CNA Lifestyle visited Leica's HQ in Germany to discover how its collaboration with Huawei's P30 Series hopes to free photography the way handheld cameras first did in 1914.

Leica reinvented photography 105 years ago – now Huawei wants to do the same

Alfred Eisenstaedt’s iconic picture of a sailor kissing a nurse in New York on V-J Day was famously shot on a Leica camera. (Photo: Alfred Eisenstaedt/YouTube)

If you're a photo buff, one place to add to your bucket list of places to visit would be Leica HQ, birthplace of what many purists consider to be the best cameras in the world.

Located in Wetzlar about 60km from Frankfurt, Germany, this is where Ernst Leitz, the company that went on to become Leica Camera AG, was founded. This €60-million (S$91 million) "new home" was unveiled in 2014 to mark the brand's centennial that year.

(Photo: Tracy Lee)

Designed by architecture firm gruber + kleine-kraneburg, the ultra-modern complex, which sprawls across 27,000sqm over several buildings, is designed to pay homage to Leica's roots and provide rich insights into the fascinating world of photography, while also housing 750 staff who work in R&D, administration, customer care, and production for its most premium product lines.

Its visitor centre, which is open to the public, translates the Leica story into a tangible experience for brand enthusiasts and photo buffs.

(Photo: Tracy Lee)


Admission is free, and there's plenty to see such as openly visible production areas, displays of various Leica cameras, interactive showcases of camera manufacture, inspiring photographic exhibits, and the buildings' stunning architecture itself, which reflect design elements inspired by camera lenses, apertures, binoculars, and camera film. A retail space, a restaurant and a cafe are also on site.

(Photo: Tracy Lee)

The guided tour (€3.50 a person) opens up more vistas, such as access to the rooftop for panoramic views of the surroundings, deeper peeks inside the Leica factory, and intimate commentary about Leica's history. 

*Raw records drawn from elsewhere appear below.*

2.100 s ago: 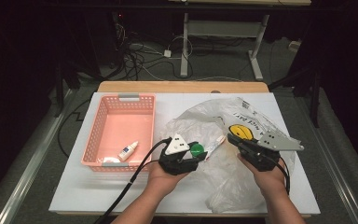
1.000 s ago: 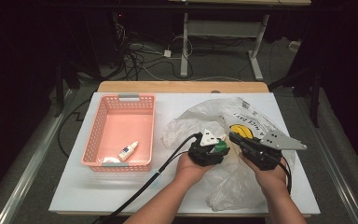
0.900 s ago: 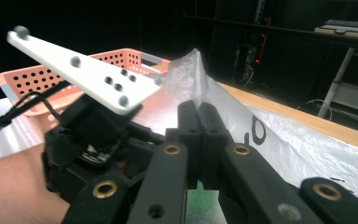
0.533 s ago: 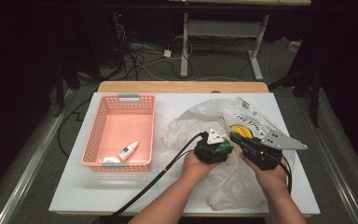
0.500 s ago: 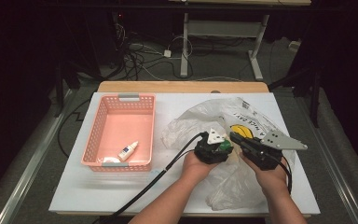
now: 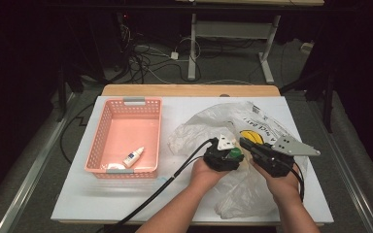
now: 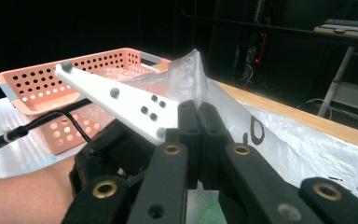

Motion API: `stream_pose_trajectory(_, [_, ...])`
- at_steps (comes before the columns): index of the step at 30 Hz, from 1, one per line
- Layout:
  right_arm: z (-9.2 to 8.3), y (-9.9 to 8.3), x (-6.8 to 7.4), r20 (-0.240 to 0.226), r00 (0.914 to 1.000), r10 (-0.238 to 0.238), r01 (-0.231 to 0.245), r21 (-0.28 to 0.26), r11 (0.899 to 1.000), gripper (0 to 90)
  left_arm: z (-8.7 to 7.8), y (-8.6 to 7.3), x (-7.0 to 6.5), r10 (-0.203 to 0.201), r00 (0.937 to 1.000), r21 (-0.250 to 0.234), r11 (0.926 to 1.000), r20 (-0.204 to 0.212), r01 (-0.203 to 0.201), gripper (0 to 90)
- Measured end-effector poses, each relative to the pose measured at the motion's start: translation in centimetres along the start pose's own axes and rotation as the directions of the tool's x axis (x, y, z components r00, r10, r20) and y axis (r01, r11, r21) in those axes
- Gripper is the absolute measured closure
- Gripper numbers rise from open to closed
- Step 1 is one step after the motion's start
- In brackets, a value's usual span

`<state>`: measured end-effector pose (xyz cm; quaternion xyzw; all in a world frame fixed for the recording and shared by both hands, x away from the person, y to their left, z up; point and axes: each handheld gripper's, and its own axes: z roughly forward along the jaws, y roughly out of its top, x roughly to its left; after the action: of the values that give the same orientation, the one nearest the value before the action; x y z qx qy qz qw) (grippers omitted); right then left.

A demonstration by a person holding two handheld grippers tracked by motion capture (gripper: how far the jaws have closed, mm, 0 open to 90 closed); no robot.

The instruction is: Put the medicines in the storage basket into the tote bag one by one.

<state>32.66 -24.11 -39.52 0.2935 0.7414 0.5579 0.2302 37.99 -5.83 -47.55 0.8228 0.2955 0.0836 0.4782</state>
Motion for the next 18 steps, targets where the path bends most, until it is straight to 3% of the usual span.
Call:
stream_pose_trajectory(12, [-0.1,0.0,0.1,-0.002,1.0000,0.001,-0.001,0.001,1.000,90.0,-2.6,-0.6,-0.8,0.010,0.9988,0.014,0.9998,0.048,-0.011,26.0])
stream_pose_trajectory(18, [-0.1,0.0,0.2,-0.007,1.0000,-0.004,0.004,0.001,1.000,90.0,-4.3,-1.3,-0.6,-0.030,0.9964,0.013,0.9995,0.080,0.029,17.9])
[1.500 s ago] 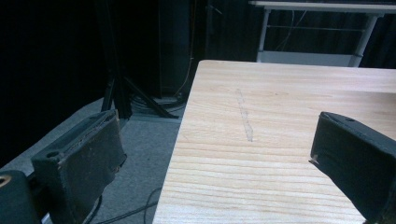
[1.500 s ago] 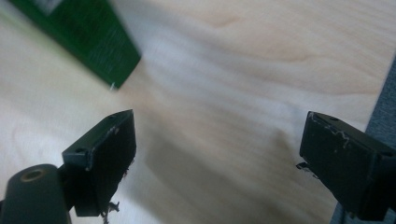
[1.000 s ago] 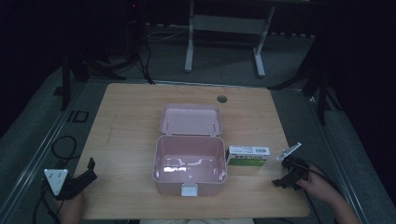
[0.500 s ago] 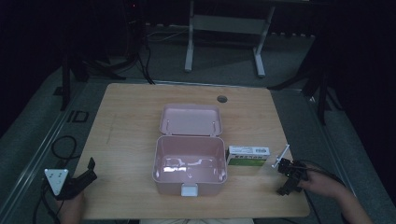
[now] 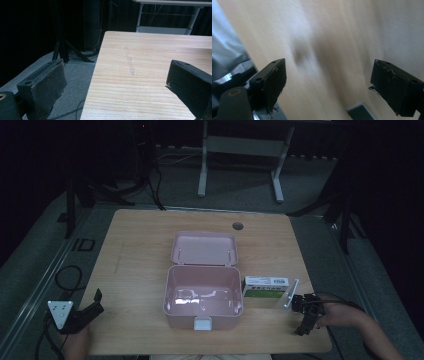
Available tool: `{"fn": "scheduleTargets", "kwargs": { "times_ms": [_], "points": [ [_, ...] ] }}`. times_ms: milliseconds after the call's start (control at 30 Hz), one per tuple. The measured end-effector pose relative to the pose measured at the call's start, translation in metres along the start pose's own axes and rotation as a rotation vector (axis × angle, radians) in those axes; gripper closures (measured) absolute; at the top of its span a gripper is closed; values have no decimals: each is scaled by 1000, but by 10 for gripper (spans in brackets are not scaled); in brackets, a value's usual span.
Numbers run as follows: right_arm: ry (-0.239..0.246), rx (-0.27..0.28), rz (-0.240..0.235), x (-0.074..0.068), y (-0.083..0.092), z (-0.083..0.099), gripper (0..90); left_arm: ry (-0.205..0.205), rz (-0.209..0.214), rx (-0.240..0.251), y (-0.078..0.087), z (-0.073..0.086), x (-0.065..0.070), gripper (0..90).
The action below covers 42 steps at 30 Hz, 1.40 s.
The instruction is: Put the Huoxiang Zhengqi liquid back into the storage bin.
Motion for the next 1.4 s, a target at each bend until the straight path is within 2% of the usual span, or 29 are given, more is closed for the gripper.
{"fn": "scheduleTargets", "kwargs": {
  "times_ms": [33, 167, 600, 1000, 1333, 1400],
  "points": [
    [32, -23, -7, -4, -1, -4, 134, -1, 1, 0, 0, 0, 0, 27],
    [100, -36, 4, -12, -1, -14, 144, 1, 4, 0, 0, 0, 0, 27],
    [261, -45, 34, -32, 2, -46, 150, 7, 14, 0, 0, 0, 0, 27],
    [332, -26, 11, -47, 23, -76, 177, 7, 19, -1, 0, 0, 0, 27],
    [375, 3, 32, -53, 48, -93, 179, 8, 22, -1, 0, 0, 0, 27],
    [381, 19, 43, -51, 58, -97, 188, 8, 23, -2, 0, 0, 0, 27]
  ]
}}
Point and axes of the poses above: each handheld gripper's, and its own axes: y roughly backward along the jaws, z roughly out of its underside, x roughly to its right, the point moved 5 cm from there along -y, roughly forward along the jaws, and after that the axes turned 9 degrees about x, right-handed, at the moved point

For Leica, it has always been about the Bauhaus principle of 'Form Follows Function', premium quality, the art of photography, and concentrating on the essential.

For example, during our visit, CNA Lifestyle learned that in 1914, Ernst Leitz staffer Oskar Barnack invented and built the first still-picture camera for 35mm cine film with a negative format of 24mm by 36mm. 

The bulky and tripod-mounted cameras in use at the time meant that most snapshots tended to feature subjects formally arranged in stiff poses. The Leica 35-mm camera, however, fitted into the palm of the hand. Nicknamed Lilliput, it used a film roll instead of individual film plates, allowing photographers to take multiple photos without reloading film after every single shot, or needing to be in a dark room.

A look at one of Leica's lenses. (Photo: Tracy Lee)

Its diminutive dimensions allowed lensmen unparalleled portability and freedom of movement, thus paving the way for some of the most iconic shots in the world of photography.

Even today, Alfred Eisenstaedt’s 1945 picture of a sailor kissing a nurse in New York still courts controversy. Nick Ut's 1972 shot of a naked Vietnamese girl screaming as she flees a napalm bomb, is widely credited as being pivotal in ending the Vietnam War.

These, and many other iconic photos, such as portraits of Che Guevara and Mohamed Ali, are all on display at Leica Camera AG. All were, of course, shot using Leica cameras. 


Just as photography entered a new era with portable cameras small and portable, Huawei's new P30 Series is taking camera smartphones to a new level, by equipping them with DSLR-like and extreme low-light capabilities.

The Chinese smartphone manufacturer has used camera lenses co-engineered with Leica in its P- and Mate series phones since 2017.

An exploded view of the P30 Pro's lens. (Photo: Huawei)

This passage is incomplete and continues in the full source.